Ten years ago, the first cervical cancer vaccine was administered in Australia. Today, the success of the vaccine is undeniable, as cervical cancer rates have fallen by 50%.

Gardasil is used in the national NHS cervical cancer vaccination programme. Gardasil protects against the two types of HPV, between them responsible for more than 70% of cervical cancers in the UK. A bonus of using Gardasil to prevent cervical cancer is that it prevents genital warts too.

Most cervical cancers are associated with human papillomavirus (HPV), a sexually-transmitted infection. This means that unlike other cancers, HPV can be transmitted sexually. It’s not the only way it can develop, but it’s the most common way. Ten years ago, the vaccine’s creator, Ian Frazer, chairman of Translational Research Institute Australia, started a long battle to defeat cervical cancer – and while he hasn’t fully succeeded yet, he’s well on track.

The human papillomavirus vaccine has been rolled out across 130 countries. The HPV vaccine is recommended for girls and boys ages 11 or 12, although it can be given as early as age 9. The idea is to administer it before any sexual encounters. The vaccine protects not only against most types of cervical cancer but also against cancers in the throat and mouth – both in men and in women.

“It helps not only control cervical cancer but also the oropharyngeal cancer – the cancers inside the mouth that are caused by these viruses,” Prof Frazer, chief executive of the Translational Research Institute, told the BBC.

“If we vaccinate enough people we will eliminate these viruses because they only infect humans. And in Australia there’s already been a 90% reduction in infections in the 10 years the programme has been running.”

Professor Ian Frazer. Image via University of Queensland.

This battle is extremely important. HPV is a very common virus, though most people manage to rid themselves of it naturally, without even knowing they contacted it. However, some people can’t eliminate it themselves, and in these cases, there’s a good chance of a cancer emerging.

“One in two of us will get it in our lifetime so it is extremely common infection,” he said. “The chances of you getting a cancer if you have the virus is about one in 100. Most of us get the virus, we don’t know we have it, we get rid of it ourselves and we never knew we have it but of course while we have it we are infectious and can pass it on to other people.”

When you do the math on all of that, you start to get a feeling how dangerous the virus can actually be. In fact, a significant proportion of all cancer worldwide is caused by such viral infections, and the vaccine could make a huge difference.

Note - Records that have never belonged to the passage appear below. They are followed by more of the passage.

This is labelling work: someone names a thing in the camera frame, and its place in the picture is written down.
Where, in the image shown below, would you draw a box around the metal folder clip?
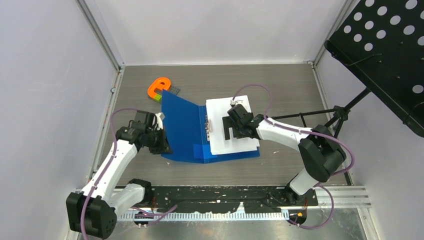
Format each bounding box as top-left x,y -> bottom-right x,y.
205,115 -> 213,142

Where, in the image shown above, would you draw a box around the green lego brick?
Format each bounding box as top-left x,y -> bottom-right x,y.
154,95 -> 162,103

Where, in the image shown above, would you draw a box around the blue plastic folder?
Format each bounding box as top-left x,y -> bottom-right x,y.
161,91 -> 260,164

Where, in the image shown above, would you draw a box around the aluminium frame rail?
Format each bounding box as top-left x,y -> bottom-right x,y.
69,186 -> 373,212

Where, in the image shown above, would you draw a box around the orange letter e block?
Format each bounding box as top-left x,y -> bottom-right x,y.
147,77 -> 172,100

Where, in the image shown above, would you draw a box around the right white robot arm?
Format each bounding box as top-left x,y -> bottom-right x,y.
222,104 -> 347,205

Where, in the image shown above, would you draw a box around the grey lego baseplate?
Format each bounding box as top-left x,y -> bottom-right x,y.
155,86 -> 181,98

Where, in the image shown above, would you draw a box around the white paper sheets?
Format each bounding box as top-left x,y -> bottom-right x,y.
205,97 -> 260,155

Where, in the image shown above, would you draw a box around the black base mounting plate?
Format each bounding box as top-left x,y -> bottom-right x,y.
135,186 -> 318,214

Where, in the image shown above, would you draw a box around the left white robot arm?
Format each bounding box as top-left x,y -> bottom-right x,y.
66,110 -> 173,240

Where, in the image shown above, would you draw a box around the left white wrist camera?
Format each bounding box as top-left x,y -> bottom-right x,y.
154,112 -> 165,130

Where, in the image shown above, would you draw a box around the black perforated music stand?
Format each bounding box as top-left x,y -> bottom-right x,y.
269,0 -> 424,138

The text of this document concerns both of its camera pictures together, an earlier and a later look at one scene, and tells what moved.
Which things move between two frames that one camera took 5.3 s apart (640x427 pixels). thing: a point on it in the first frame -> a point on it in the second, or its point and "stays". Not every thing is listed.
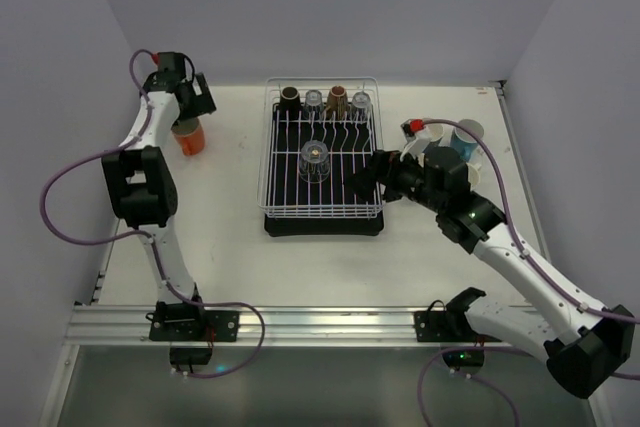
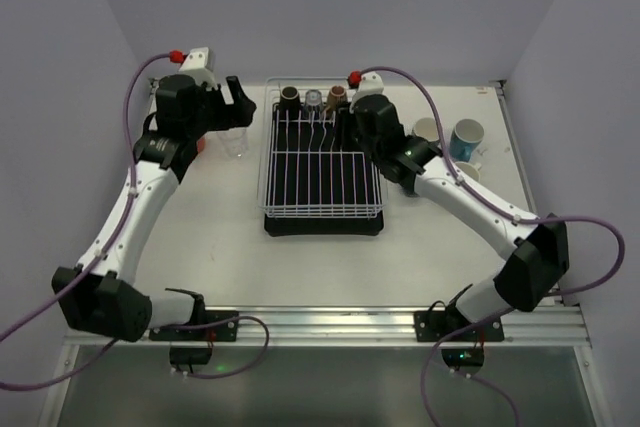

“Five per cent of all cancers worldwide are caused by papillomavirus infection, cervical cancer is the big one, but there are also some cancers in the throat and mouth we recognise are being increasingly caused by these viruses and then on top of that are a number of rarer cancers caused by these viruses,” he said. “About 20 per cent of all cancers are caused by a virus infection and about a quarter of those are caused by papillomavirus.”

So far, 170 million vaccine doses have been given out, and new cases of cervical cancer have been halved. However, not all countries have been equally receptive. Prof Frazer makes a special mention of the United States, where people are still against vaccination, even though it could save numerous lives.

“In countries like the US where the vaccine isn’t so widely taken up, that’s a little bit disappointing because cervical cancer still kills several thousand women in the US,” he said.

The next step is to take the vaccine (which currently deals with two common strains) and enable it to target seven more common strains. If the attempt is successful, then there’s a good chance to get rid of such cancers entirely. Prof Frazer, who has dedicated his life to destroying HPV cancers seems highly optimistic:

“If we get that rolled out we will eventually get rid of all cancers that get caused by this virus.”